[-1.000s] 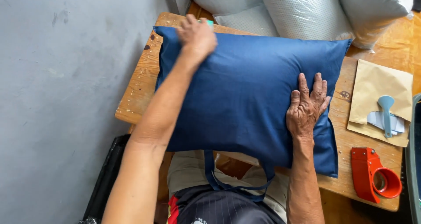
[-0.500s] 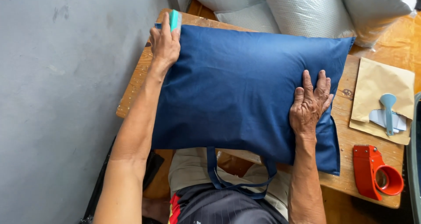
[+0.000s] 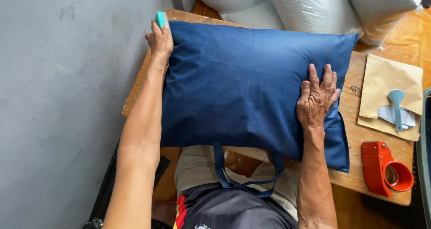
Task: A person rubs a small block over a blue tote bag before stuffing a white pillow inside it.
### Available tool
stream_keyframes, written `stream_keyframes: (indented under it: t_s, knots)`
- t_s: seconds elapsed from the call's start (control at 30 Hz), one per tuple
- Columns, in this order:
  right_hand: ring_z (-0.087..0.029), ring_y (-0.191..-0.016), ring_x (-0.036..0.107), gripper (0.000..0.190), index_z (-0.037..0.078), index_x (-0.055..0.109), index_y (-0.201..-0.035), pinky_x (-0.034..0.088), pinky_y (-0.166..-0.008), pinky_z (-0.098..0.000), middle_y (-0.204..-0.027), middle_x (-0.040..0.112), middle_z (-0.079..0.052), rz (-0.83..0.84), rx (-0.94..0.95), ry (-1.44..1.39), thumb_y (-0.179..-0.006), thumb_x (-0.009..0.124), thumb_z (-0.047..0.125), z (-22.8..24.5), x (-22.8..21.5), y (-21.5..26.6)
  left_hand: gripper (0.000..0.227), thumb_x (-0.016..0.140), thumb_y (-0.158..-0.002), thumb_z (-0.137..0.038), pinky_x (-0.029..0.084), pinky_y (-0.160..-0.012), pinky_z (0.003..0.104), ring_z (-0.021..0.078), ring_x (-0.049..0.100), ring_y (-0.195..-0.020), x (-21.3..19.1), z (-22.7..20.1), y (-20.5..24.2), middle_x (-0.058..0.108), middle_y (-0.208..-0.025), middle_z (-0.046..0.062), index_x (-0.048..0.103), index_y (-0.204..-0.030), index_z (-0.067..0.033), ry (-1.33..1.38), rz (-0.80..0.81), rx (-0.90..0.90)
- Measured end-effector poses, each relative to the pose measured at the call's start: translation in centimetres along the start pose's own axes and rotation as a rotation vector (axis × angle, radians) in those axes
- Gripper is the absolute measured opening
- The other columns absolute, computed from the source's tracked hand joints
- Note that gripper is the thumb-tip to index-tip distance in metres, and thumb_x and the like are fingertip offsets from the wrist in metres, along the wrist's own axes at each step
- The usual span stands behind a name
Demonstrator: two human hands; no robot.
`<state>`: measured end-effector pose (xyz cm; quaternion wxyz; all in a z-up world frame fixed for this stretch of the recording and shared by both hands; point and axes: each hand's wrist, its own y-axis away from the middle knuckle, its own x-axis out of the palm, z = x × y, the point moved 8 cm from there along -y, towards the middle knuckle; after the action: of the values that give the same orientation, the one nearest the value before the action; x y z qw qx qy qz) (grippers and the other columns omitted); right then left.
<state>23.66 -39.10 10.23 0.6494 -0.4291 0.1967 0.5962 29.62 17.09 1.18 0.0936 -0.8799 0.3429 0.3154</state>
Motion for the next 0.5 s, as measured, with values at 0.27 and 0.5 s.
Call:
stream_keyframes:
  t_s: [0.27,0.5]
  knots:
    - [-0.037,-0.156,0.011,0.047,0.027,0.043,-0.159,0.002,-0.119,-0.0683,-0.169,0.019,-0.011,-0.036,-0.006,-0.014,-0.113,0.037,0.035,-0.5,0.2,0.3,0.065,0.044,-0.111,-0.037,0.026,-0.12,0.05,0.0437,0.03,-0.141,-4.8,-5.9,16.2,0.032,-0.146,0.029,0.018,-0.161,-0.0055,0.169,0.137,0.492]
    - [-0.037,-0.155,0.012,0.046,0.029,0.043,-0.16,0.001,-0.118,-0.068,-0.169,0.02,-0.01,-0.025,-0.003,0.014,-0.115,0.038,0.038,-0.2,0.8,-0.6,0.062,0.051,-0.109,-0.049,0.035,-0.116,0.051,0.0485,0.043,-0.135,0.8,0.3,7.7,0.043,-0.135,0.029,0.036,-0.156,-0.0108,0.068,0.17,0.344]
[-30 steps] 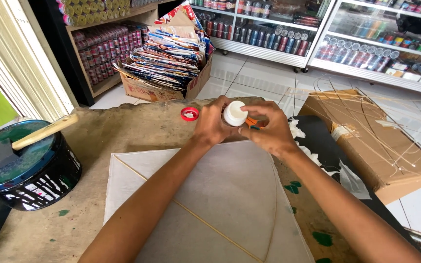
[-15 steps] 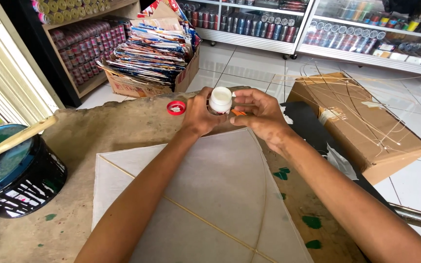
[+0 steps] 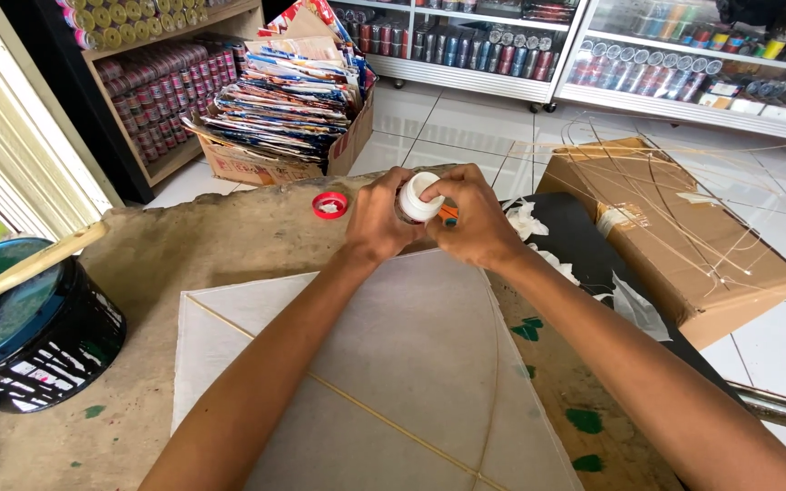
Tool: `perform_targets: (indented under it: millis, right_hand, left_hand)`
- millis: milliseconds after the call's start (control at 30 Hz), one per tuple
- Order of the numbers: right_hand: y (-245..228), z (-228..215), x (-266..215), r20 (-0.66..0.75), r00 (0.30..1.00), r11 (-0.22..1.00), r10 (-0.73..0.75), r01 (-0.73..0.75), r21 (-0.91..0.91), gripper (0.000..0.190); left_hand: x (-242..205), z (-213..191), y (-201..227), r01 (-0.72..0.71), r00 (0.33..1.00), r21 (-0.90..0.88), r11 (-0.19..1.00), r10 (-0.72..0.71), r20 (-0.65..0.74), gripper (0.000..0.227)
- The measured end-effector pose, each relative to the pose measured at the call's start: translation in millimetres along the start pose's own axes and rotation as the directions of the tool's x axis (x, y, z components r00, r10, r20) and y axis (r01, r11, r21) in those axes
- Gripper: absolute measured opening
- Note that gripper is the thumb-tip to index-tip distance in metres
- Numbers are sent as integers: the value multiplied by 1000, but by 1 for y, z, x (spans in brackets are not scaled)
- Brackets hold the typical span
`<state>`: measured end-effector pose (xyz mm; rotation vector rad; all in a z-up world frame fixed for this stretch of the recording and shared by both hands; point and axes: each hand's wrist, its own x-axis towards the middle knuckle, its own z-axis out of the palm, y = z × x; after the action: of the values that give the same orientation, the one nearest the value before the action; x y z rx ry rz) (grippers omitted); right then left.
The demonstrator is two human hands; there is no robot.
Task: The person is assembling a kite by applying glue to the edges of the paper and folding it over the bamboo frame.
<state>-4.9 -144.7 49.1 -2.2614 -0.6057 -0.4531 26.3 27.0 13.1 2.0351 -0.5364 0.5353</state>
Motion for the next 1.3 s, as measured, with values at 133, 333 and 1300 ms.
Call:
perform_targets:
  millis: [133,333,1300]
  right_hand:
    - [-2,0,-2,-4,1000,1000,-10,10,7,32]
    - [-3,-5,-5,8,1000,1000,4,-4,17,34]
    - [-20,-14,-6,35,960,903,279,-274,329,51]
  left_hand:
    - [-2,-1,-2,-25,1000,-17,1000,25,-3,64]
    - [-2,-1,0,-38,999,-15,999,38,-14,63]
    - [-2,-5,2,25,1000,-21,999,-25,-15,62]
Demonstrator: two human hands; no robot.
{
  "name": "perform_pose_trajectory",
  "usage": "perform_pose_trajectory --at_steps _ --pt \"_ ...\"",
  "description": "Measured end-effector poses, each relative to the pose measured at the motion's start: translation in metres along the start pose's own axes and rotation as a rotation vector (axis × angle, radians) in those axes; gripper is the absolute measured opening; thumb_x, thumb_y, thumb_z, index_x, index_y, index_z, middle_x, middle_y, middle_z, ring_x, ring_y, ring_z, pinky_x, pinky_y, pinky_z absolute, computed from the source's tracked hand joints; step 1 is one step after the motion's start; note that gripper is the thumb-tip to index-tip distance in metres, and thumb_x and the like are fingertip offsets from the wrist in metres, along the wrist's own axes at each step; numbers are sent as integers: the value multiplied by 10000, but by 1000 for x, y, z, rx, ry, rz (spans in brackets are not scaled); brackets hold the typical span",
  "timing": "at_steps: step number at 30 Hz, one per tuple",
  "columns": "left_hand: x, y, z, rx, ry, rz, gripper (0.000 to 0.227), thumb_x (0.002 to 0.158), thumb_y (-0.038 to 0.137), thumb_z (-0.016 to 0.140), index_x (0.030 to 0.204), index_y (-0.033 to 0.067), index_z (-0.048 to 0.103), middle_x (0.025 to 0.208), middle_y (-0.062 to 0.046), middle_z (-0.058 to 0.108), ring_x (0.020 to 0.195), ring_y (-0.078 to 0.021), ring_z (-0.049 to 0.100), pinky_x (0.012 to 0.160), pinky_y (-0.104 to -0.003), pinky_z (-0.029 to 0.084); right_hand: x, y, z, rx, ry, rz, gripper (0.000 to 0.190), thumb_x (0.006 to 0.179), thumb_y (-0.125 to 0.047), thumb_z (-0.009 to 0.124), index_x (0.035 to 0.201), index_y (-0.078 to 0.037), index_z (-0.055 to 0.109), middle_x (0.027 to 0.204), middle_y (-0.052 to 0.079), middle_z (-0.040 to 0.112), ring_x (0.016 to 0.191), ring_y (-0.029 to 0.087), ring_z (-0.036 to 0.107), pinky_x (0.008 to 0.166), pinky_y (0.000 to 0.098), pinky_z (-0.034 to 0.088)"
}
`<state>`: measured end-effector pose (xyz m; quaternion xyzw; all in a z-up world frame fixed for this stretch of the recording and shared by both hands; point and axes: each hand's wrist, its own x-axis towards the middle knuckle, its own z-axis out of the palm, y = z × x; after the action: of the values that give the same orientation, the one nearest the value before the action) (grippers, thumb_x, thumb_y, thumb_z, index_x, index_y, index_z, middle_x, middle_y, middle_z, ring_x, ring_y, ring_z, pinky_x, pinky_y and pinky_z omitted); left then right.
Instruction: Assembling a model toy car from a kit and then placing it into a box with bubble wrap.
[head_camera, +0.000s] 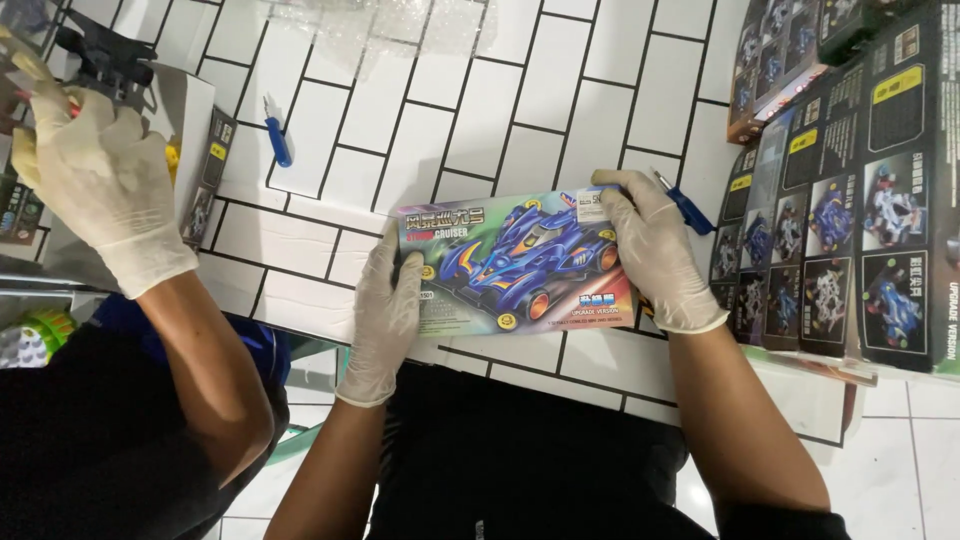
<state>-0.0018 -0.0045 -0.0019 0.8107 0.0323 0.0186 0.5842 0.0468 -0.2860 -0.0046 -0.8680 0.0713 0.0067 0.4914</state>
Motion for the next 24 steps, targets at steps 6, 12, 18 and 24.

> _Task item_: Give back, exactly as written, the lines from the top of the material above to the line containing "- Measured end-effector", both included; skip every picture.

> _Answer box_:
[-1.000s] 
[-0.500s] 
[+0.000s] 
Task: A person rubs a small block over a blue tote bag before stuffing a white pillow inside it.
### Available tool
stream_keyframes, written `stream_keyframes: (indented under it: t_s, knots)`
- t_s: seconds elapsed from the call's start (control at 30 Hz), one per tuple
- Columns, in this order:
  right_hand: ring_z (-0.087..0.029), ring_y (-0.191..-0.016), ring_x (-0.036..0.107), gripper (0.000..0.190), index_z (-0.037..0.078), index_x (-0.055..0.109), index_y (-0.201..-0.035), pinky_x (-0.034..0.088), pinky_y (-0.166..-0.008), pinky_z (-0.098..0.000), middle_y (-0.204..-0.027), middle_x (-0.040..0.112), middle_z (-0.079..0.052), rz (-0.83..0.84), rx (-0.94..0.95), ry (-1.44..1.39), thumb_y (-0.179..-0.006), thumb_x (-0.009..0.124), thumb_z (-0.047..0.125), z (-22.8..24.5), x (-22.8..21.5), y (-21.5..26.6)
  left_hand: gripper (0.000..0.227), thumb_x (-0.016..0.140), thumb_y (-0.158..-0.002), thumb_z (-0.137..0.038), pinky_x (-0.029..0.084), pinky_y (-0.160..-0.012), pinky_z (0.003..0.104), ring_z (-0.021..0.078), ring_x (-0.049..0.100), ring_y (-0.195..-0.020), x (-21.3..19.1), z (-22.7..20.1), y (-20.5..24.2), middle_x (-0.058..0.108), middle_y (-0.208..-0.025), middle_z (-0.046..0.062), index_x (-0.048..0.103), index_y (-0.204..-0.030), index_z (-0.067..0.033), ry (-1.33..1.38), rz (-0.80..0.81), rx (-0.90..0.90)
- Measured end-effector poses, each relative to the pose measured at the call's start: translation in centimetres along the start pose's own axes and rotation as a rotation vector (axis × angle, radians) in those axes

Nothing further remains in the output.